**Data**

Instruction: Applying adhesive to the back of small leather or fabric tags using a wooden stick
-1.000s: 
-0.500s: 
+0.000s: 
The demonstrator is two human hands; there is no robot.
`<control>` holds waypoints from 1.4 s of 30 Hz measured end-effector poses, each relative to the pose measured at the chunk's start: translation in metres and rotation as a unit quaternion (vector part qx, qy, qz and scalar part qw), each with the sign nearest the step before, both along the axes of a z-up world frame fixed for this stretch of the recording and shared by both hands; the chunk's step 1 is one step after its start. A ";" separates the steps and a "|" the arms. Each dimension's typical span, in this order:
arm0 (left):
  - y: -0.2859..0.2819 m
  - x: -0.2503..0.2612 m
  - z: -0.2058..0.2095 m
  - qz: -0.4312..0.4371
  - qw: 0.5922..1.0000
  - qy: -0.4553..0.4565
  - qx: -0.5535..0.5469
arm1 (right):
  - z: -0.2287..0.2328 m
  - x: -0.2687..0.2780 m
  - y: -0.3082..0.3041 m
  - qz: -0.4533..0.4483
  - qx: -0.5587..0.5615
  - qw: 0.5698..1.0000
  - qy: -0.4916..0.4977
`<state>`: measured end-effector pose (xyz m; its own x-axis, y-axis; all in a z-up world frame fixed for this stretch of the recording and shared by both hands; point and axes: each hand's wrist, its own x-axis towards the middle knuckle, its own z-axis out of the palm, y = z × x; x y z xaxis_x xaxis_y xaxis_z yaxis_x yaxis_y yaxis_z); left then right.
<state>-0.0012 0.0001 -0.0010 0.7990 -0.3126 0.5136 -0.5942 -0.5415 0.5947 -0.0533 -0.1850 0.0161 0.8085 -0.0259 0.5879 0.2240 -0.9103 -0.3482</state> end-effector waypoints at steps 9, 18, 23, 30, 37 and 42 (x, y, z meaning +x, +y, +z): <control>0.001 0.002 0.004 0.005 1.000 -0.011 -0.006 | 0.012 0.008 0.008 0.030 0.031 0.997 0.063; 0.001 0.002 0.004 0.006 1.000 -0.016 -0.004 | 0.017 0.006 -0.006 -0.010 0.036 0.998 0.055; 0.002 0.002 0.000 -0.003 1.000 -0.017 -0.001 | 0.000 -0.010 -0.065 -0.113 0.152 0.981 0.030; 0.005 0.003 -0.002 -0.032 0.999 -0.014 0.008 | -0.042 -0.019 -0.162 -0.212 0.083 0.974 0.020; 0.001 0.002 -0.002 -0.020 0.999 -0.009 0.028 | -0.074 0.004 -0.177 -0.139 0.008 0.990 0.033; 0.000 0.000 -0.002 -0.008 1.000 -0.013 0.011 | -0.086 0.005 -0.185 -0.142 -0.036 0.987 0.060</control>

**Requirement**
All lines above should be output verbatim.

**Solution to the problem**
Instruction: Applying adhesive to the back of small leather or fabric tags using a wooden stick
-1.000s: 
-0.500s: 
+0.000s: 
The demonstrator is two human hands; there is no robot.
`<control>` holds waypoints from 1.4 s of 30 Hz measured end-effector poses, each relative to the pose measured at the chunk's start: translation in metres and rotation as a unit quaternion (vector part qx, qy, qz and scalar part qw), each with the sign nearest the step before, both along the axes of a z-up world frame fixed for this stretch of the recording and shared by both hands; the chunk's step 1 is one step after its start. A ";" separates the steps and a "|" the arms. Each dimension's typical span, in this order:
arm0 (left):
  - y: -0.2859..0.2819 m
  - x: -0.2503..0.2612 m
  - z: -0.2058..0.2095 m
  - qz: -0.4312..0.4371
  - qw: 0.5922..1.0000
  - qy: -0.4553..0.4565
  - qx: -0.5535..0.5469
arm1 (right):
  - z: -0.2287..0.2328 m
  - x: -0.2687..0.2780 m
  - y: -0.3082..0.3041 m
  - qz: -0.4533..0.4483
  - qx: -0.5587..0.5615
  - qw: 0.5698..1.0000
  - qy: -0.4916..0.4977
`<state>`: measured end-effector pose (xyz m; its own x-axis, y-axis; all in a z-up world frame fixed for this stretch of the recording and shared by both hands; point and axes: each hand's wrist, its own x-axis towards the middle knuckle, its own z-axis out of the palm, y = z × x; x y z xaxis_x xaxis_y xaxis_z yaxis_x yaxis_y yaxis_z); left then right.
<state>-0.0012 0.0001 -0.0010 0.7990 -0.3126 0.5136 -0.5942 -0.5415 0.5947 -0.0533 -0.1850 0.0161 0.8085 -0.0259 0.5879 0.2240 -0.9103 -0.3482</state> end-effector waypoints at steps 9, 18, 23, 30, 37 and 42 (x, y, z meaning +x, +y, +z): <control>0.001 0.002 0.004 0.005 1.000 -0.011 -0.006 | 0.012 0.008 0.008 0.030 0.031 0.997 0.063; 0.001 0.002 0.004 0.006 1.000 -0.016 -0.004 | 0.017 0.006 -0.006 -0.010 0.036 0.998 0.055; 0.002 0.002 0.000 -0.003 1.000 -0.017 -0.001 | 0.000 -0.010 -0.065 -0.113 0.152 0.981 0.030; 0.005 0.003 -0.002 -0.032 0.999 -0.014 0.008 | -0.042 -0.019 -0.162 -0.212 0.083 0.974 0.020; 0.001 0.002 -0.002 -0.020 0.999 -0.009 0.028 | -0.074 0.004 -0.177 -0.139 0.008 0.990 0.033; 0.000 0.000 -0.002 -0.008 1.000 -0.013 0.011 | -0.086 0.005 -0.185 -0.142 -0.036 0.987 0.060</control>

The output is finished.